-- Opening Marker --

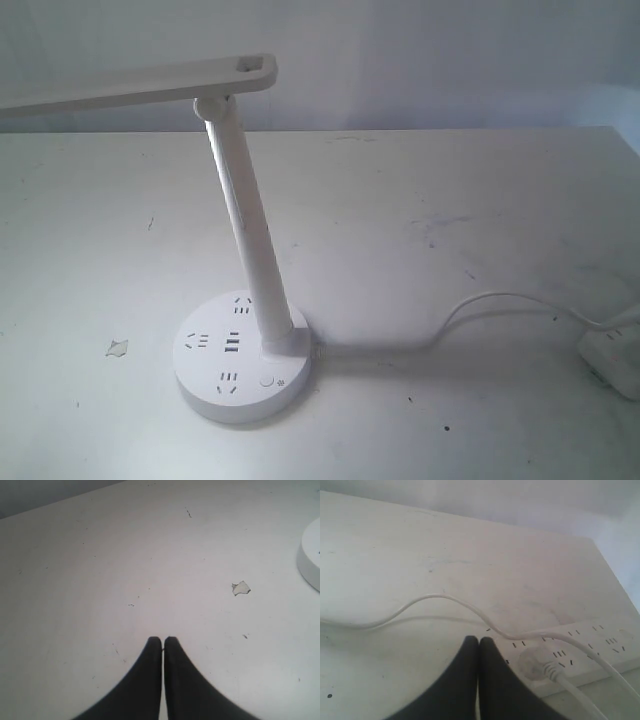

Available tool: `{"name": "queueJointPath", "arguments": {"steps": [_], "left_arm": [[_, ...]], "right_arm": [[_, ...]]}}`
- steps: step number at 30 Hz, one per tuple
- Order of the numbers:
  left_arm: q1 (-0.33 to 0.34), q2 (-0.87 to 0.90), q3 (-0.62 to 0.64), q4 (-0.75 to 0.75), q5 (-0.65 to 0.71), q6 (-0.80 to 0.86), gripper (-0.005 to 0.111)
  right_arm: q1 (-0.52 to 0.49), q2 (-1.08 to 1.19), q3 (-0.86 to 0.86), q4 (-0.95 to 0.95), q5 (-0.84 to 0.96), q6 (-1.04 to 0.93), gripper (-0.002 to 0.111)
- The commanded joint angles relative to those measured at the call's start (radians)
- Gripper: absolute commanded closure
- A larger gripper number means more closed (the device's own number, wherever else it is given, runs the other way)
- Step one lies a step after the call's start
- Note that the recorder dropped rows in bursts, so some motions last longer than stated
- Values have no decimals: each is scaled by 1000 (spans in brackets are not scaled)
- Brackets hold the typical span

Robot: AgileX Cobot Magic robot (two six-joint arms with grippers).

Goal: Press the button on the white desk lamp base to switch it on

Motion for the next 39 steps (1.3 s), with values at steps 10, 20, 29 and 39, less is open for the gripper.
{"name": "queueJointPath", "arguments": {"steps": [10,20,29,39], "left_arm": [[2,-5,-3,-5,-4,-1,106],[2,-5,-3,-5,-4,-1,106],[2,-5,-3,-5,-4,-1,106],[2,-5,-3,-5,-4,-1,106]], "right_arm": [[1,-4,6,-42,6,44,108],[-1,-4,6,-119,5,131,108],[-1,-4,6,-119,5,131,108],[-1,-4,6,-119,5,131,108]]}}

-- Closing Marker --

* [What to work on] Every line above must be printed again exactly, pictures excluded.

* [Written reply]
Available tool: `{"name": "queueJointPath", "arguments": {"steps": [_], "left_arm": [[_, ...]], "right_arm": [[_, ...]]}}`
- steps: step number at 30 Hz, one per tuple
- Order of the numbers:
  left_arm: q1 (-0.33 to 0.34), q2 (-0.87 to 0.90), q3 (-0.62 to 0.64), q4 (-0.75 to 0.75), q5 (-0.65 to 0.71), q6 (-0.80 to 0.86), gripper (-0.005 to 0.111)
  right_arm: q1 (-0.52 to 0.49), q2 (-1.08 to 1.19), q3 (-0.86 to 0.86), q4 (-0.95 to 0.95), q5 (-0.84 to 0.96), q6 (-1.04 to 0.93), gripper (-0.002 to 0.111)
- The commanded joint angles relative to those measured at the call's start (radians)
- Gripper: absolute commanded closure
- A larger gripper number means more closed (the device's own number, wherever else it is given, runs the other way)
- Step one lies a step after the call's start
- Note that the recorder dropped rows in bursts, so some motions last longer than stated
- Values have no decimals: each is scaled by 1000 (spans in brackets are not scaled)
- Brackets hold the typical span

Robot: AgileX Cobot Magic robot (two six-joint arms with grippers).

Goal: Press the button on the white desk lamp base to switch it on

Motion for the next 39 steps (1.3 s), with values at steps 10, 20, 29 and 39, less is open for the gripper.
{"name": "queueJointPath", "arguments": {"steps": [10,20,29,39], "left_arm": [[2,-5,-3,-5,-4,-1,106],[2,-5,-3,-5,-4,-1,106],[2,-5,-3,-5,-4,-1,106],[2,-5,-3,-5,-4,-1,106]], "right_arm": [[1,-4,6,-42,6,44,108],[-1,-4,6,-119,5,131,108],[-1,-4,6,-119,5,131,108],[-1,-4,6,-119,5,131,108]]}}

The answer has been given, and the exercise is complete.